A single room affords this overlap. The cinema, which they’ve outfitted with a simple screen and projector, seats some forty people. Yakubov and Hess live on the other side of a retrofitted wall in an even smaller space. They join the ranks of just a handful of other such experimental film spaces in Brooklyn—among them, MONO NO AWARE, Spectacle, Light Industry, Union Docs, and Microscope Gallery.

“It’s not just that we’re obsessed about bringing these two types of film genres together or adding to that kind of culture. It’s that we’re also super excited to make it a community space,” Hess said.

That community has already begun to coalesce. With the exception of some occasional flyering, Hess and Yakubov’s primary method of promotion happens on Frameworks, an e-mail list that serves the experimental film community globally. This is where they have been broadcasting their open calls for film submissions.

“Literally every week it feels like it’s growing exponentially in terms of possibilities,” Yakubov said.

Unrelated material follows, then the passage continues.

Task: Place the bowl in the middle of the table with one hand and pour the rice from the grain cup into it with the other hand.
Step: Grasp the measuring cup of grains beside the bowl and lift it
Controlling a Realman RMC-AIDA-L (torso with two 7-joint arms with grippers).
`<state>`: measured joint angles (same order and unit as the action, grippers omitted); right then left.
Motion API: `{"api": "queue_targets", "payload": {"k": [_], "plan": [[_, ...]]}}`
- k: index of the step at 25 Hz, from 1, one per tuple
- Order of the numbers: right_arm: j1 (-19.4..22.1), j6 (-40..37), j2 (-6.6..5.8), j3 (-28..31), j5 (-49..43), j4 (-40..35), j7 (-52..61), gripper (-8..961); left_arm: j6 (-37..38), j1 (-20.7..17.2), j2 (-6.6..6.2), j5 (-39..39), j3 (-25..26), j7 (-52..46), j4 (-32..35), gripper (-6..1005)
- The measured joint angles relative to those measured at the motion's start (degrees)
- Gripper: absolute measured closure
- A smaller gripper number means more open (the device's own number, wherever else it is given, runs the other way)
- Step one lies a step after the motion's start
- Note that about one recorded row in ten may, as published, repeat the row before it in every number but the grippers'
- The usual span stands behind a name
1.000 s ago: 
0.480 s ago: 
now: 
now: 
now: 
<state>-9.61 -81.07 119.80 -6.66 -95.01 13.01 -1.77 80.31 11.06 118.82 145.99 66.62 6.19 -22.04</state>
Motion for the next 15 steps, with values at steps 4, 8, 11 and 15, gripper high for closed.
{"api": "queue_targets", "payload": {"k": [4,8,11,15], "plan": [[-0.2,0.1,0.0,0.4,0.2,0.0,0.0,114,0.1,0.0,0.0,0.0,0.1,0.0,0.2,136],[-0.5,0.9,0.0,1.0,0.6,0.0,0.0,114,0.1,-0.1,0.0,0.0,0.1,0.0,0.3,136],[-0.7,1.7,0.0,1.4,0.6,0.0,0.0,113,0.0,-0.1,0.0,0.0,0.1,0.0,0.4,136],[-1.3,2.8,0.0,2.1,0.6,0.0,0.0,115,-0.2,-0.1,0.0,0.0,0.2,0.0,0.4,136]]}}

The Haverhill Experimental Film Festival asked them to host their traveling program in June. And next month, they’ve got a guy coming in to perform a piece with a slide projector and narration—something Yakubov said she would have never thought to do.

Since they opened, they have been screening films once a week on Fridays. Five dollars gets you entry as well as free “beverages”—an affordable Friday-night out but not the most sustainable business model.

Hess said, “We made like $200 on Friday, $50 of which I spent on alcohol beforehand.”

They pay $1,500 monthly for their space, in which they live and work. Hess and Yakubov have also been using their space as a personal studio for their film projects. But both are still working day jobs. And the limited cash flow means they can’t afford the licensing fees attached to some films.

“It’s not possible for us to pay for any films. We’re just an open venue right now. That’s all we have to offer,” Yakubov said.

Hess and Yakubov have started to think about grant proposals, and their goal is to eventually become self-sustainable. But for the moment, they are content to just let things happen.

“These kinds of spaces, without funding or working models set in place, have a kind of volatile energy that allows for things to transpire that may not have been in a larger, more academic, or regulated institution,” Yakubov said. “And we need both ends of this spectrum. Both are good.”